Florida principal resigns after holding Black-only assembly, telling students to improve test scores or ‘end up in jail’

A Florida elementary school principal has resigned several weeks after African American students were singled out with an assembly where they were told to improve their academic performance — or face the consequences later in life.

“Donelle Evensen, principal at Bunnell Elementary School, has informed Superintendent LaShakia Moore that she is resigning,” the Flagler County school district said Thursday in a news release.

Evensen and teacher Anthony Hines were placed on leave days after the Aug. 18 assembly, during which the school’s Black fourth- and fifth-graders were collectively told to improve test scores — regardless of their individual performance.

Flagler County School Board chair Cheryl Massaro told CNN in August that a PowerPoint slide described how African American students had underperformed on standardized tests the last three years.

“If you don’t improve, you could end up in jail or the victim of gun violence,” a presenter at the assembly told the children, according to WESH.

Kids were also promised fast food rewards if they boosted their scores.

Parents were outraged after hearing about the assembly, leading to Superintendent Moore apologizing at a press conference last month.

“You left the white children to continue their education, and the Black children had to go out to be talked to about the consequences of not being successful,” a parent, who did not want to be identified, told WESH last month.

The school district said Thursday it expected an investigation into the assembly, which Moore launched last month, to be completed soon. It should come with what punishment — if any — Hines will face.

“There’s so many red flags that were missed.

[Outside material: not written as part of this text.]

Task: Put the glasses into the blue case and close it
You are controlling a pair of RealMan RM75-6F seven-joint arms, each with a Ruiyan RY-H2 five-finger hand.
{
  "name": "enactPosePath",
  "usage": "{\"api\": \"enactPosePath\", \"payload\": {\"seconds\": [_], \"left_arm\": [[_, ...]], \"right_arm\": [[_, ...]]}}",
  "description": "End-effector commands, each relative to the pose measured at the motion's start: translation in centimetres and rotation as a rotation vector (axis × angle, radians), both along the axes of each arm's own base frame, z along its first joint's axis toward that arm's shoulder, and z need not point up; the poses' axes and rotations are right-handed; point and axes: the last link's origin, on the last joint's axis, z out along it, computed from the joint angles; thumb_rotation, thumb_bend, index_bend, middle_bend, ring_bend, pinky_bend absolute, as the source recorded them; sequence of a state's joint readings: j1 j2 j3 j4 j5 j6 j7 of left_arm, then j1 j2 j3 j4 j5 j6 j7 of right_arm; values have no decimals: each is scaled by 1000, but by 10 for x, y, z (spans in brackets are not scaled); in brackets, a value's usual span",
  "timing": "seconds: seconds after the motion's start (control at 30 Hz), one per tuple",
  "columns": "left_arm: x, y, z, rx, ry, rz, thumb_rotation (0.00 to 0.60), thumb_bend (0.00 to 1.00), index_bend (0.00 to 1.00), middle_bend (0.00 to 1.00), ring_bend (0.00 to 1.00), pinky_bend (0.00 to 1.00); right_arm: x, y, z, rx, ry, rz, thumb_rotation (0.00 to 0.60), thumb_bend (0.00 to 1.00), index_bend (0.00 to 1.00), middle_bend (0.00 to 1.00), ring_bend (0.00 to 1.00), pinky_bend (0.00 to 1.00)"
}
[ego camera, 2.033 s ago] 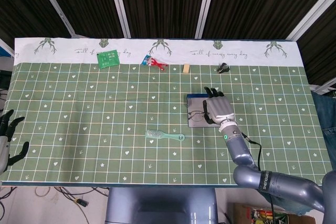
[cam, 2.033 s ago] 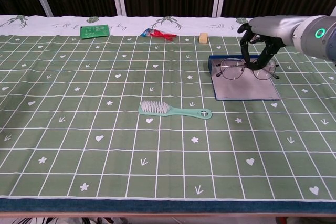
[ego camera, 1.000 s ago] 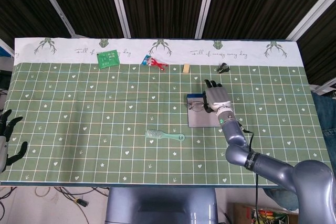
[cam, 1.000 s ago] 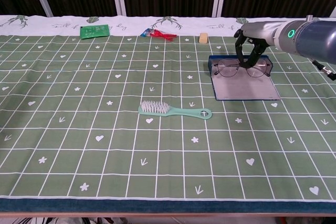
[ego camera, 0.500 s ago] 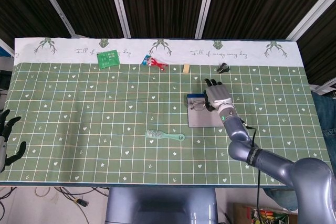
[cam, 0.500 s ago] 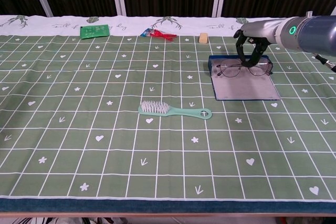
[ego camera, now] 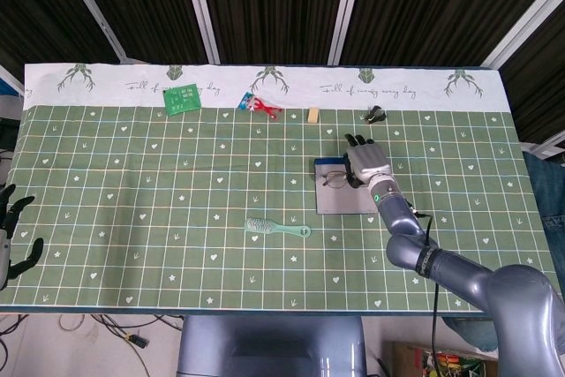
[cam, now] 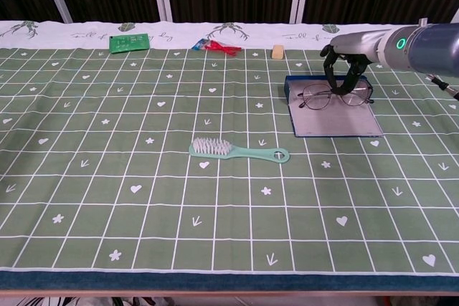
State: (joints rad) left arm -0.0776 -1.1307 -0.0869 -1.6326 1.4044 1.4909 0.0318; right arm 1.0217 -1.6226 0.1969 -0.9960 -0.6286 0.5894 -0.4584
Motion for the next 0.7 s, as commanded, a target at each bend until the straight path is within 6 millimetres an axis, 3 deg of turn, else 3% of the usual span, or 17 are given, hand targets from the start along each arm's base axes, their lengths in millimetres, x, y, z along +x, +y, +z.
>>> {"api": "enactPosePath", "payload": {"seconds": [0.03,0.2,0.5,0.7], "left_arm": [[0,0,0,0,0,0,600,384,149,0,0,0],[0,0,0,-1,1,1,600,383,150,0,0,0],[0,0,0,-3,3,3,600,383,149,0,0,0],[0,0,-1,-2,4,3,600,383,149,0,0,0]], "right_arm": [[-1,0,-1,3,4,-1,600,489,516,0,44,151],[-3,0,0,0,5,-4,600,488,341,0,43,151],[-6,2,8,-6,4,-6,600,485,265,0,43,151],[0,17,26,-39,-47,38,600,485,229,0,31,151]]}}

It even made the teachers uncomfortable when they received her email about sending the African American students down [to the assembly],” parent Jacinda Arrington told WESH.

Other parents have appreciated how Moore has handled the situation, but want her to speak to the kids.

“An apology needs to be given to our students. Not necessarily just to us. They were the ones who were directly affected by it,” a parent told the station.

Bunnell Elementary School is located in Bunnell, about 70 miles south of Jacksonville.